Ist man als Beamter beschäftigt und kann seinen Dienst aufgrund einer körperlichen oder geistigen Erkrankung nicht mehr in vollem Umfang ausüben, kann der Dienstherr – also der Staat – den Beamten wegen Dienstunfähigkeit in den Ruhestand versetzen. Als Beamter auf Probe oder als Beamtenanwärter kann dies sogar zur Entlassung führen.

Im Unterschied zur Berufsunfähigkeit, die üblicherweise ab einer Einschränkung von 50 % angenommen wird, kann eine Dienstunfähigkeit bereits früher festgestellt werden. In einigen Fällen ist es bereits ausreichend, dass man innerhalb eines Jahres länger als drei Monate erkrankt war. Sofern von einem Amtsarzt bestätigt wird, dass die volle Dienstfähigkeit innerhalb eines weiteren halben Jahres nicht mehr hergestellt werden kann, kann man ebenfalls wegen Dienstunfähigkeit in ein anderes Amt oder aber in den Ruhestand versetzt werden.

Ursachen einer Dienstunfähigkeit

Gründe für die Dienstunfähigkeit gibt es viele. Ebenso wie bei einer Berufsunfähigkeit kann ein Unfall die Ursache hierfür sein. Bei einem Unfall, der während der Dienstzeit passiert, spricht man von einem Dienstunfall. Ein solcher Dienstunfall kann beispielsweise dafür sorgen, dass man in der Bewegungsfähigkeit eingeschränkt wird, was die Dienstunfähigkeit verursacht. Neben einem Dienstunfall kann aber auch eine Erkrankung, etwa der Gelenke oder des Bewegungsapparates, einen Dienstunfähigkeit verursachen. Beamte sind zudem häufig von psychischen Problemen betroffen, die eine Weiterbeschäftigung bis zum Eintritt ins Rentenalter unmöglich machen.

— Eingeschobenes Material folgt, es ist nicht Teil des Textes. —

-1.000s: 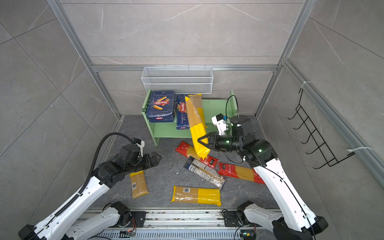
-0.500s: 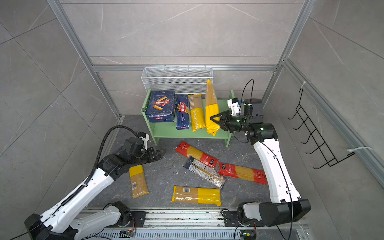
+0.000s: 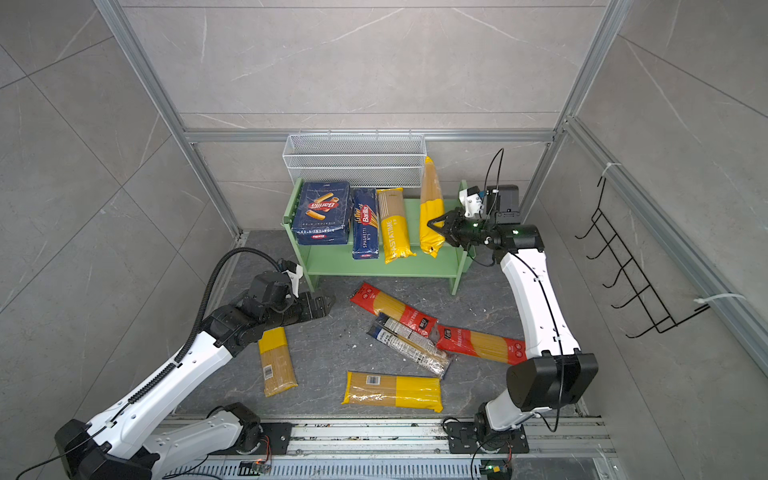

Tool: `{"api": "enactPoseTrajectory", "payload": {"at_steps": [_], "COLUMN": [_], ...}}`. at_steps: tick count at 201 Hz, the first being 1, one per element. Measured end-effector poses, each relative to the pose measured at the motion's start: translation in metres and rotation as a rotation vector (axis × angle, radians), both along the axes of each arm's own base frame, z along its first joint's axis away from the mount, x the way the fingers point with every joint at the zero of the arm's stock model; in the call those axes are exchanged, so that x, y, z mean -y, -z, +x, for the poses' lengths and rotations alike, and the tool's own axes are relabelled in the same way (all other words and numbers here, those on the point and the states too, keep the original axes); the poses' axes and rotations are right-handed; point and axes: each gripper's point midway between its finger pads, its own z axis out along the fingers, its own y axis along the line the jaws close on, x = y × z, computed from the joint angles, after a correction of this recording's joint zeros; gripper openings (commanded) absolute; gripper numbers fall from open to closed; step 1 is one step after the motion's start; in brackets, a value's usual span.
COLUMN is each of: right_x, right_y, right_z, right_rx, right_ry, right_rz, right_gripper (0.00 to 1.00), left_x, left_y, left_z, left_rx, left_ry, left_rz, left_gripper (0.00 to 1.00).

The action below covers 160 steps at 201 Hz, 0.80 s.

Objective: Place and organize the pasta boxes and bags onto the shelf
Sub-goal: 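Stand the bag beside the Pastatime bag on the upper tier, release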

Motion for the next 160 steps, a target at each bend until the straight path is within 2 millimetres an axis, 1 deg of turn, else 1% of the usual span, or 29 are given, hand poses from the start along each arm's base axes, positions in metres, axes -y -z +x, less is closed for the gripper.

Private Absicherung unerlässlich

Da die Dienstunfähigkeit versicherungsrechtlich von der Berufsunfähigkeit abweichen kann, ist es wichtig, die Unterschiede zu kennen und hierauf zu reagieren. Bei einer Versetzung in den Ruhestand erhalten Beamte eine gesetzliche Dienstunfähigkeitsrente, deren Höhe sich nach der Dauer der Dienstzugehörigkeit richtet. In jedem Fall wird man deutlich geringere Leistungen im Vergleich zum bisherigen Einkommen erhalten. Ein Beamter auf Lebenszeit erhält beispielsweise nach 5 Dienstjahren lediglich eine Dienstunfähigkeitsrente von 1.200 € brutto ausgezahlt.

Jedoch erhalten nur Beamte auf Lebenszeit eine gesetzliche Rente gewährt. Beamte auf Probe/Widerruf haben keinerlei Anspruch auf eine gesetzliche Dienstunfähigkeitsrente.

Beamte sollten daher eine zusätzliche private Vorsorge gegen Dienstunfähigkeit abschließen – beispielsweise die private Berufsunfähigkeitsversicherung, die sowohl die Berufsunfähigkeit als auch die Dienstunfähigkeit versichert. Die Berufsunfähigkeitsversicherung leistet eine monatliche Rentenzahlung und schützt so vor den finanziellen Folgen einer Dienstunfähigkeit. Bei der privaten Berufsunfähigkeitsversicherung erhält man als Beamter allerdings nur Leistungen, wenn man eine sogenannte echte Dienstunfähigkeitsklausel in die Versicherungspolice inkludiert hat. Man sollte also zwingend auf diese Zusatzklausel achten. Dann  ist man immer auf der sicheren Seite und weiß seinen Lebensstandard stets geschützt.